The Scrum diagram represents a cyclical process where each sprint cycle is followed by assessment, selection, review, and development phases. The iterative nature of Scrum allows for continuous improvement and adaptation based on feedback and changing project requirements. The project closure phase marks the completion of the project, providing an opportunity for reflection and learning before initiating the next sprint cycle.


  1. Freedom and Adaptation:

    • Provides flexibility and adaptability during the development process.

    • Allows for changes in requirements, responding to customer feedback, and adapting to evolving project needs.

  2. High-Quality and Low-Risk Product:

    • Incremental development ensures continuous testing and validation.

    • Regular review and adaptation contribute to a high-quality product.

    • Early detection of issues leads to reduced risks.

  3. Reduced Development Time:

    • Time-boxed sprints focus efforts on specific tasks, promoting efficiency.

    • Continuous feedback and adaptation contribute to streamlined development.
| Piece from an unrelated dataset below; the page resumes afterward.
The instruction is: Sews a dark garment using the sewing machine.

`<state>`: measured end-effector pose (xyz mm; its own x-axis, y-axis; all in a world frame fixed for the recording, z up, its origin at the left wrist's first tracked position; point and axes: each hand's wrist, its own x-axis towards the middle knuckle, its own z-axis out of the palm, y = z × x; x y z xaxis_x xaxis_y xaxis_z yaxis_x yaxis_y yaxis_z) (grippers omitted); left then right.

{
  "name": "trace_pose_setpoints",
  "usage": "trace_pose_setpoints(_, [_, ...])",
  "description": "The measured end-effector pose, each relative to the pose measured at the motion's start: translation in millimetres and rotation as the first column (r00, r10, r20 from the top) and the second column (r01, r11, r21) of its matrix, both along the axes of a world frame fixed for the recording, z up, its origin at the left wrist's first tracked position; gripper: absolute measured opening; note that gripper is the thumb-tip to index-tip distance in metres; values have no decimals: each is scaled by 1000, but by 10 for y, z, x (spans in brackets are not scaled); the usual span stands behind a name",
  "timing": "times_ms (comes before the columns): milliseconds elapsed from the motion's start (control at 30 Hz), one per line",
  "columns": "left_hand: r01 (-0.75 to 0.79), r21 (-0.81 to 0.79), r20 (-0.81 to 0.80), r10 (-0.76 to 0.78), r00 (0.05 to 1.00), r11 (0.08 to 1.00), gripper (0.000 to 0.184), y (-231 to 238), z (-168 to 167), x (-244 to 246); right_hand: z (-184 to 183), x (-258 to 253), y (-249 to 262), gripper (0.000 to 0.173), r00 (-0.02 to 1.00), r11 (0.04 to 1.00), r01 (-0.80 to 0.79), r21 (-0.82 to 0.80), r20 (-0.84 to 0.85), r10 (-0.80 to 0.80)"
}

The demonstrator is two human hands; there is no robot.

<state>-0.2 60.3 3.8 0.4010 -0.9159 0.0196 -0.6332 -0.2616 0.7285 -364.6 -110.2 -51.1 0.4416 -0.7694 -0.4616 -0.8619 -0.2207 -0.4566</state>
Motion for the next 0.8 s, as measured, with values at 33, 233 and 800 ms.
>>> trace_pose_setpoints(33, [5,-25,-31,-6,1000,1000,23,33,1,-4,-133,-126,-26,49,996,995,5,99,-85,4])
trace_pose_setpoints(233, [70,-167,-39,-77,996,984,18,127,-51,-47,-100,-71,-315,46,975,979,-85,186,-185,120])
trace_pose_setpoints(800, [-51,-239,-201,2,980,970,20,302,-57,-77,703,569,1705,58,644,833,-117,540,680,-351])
    • Studies suggest up to a 40% reduction in development time compared to traditional methodologies.

  4. Customer Satisfaction:

    • Prioritizes customer satisfaction as a core principle.

    • Regular reviews and involvement of stakeholders ensure alignment with customer expectations.

  5. Reviewing Current Sprint:

    • An essential step before moving to a new sprint.

    • Involves a retrospective to assess what went well, what could be improved, and what changes are needed for the upcoming sprint.

    • Promotes continuous improvement and learning from past experiences.

In conclusion, Scrum's success lies in its ability to foster collaboration, adaptability, and customer satisfaction through its iterative and incremental approach. The advantages, including reduced development time and a focus on high-quality products, make it a widely adopted framework in the agile landscape. Regular communication, continuous feedback, and a commitment to improvement contribute to the effectiveness of the Scrum methodology.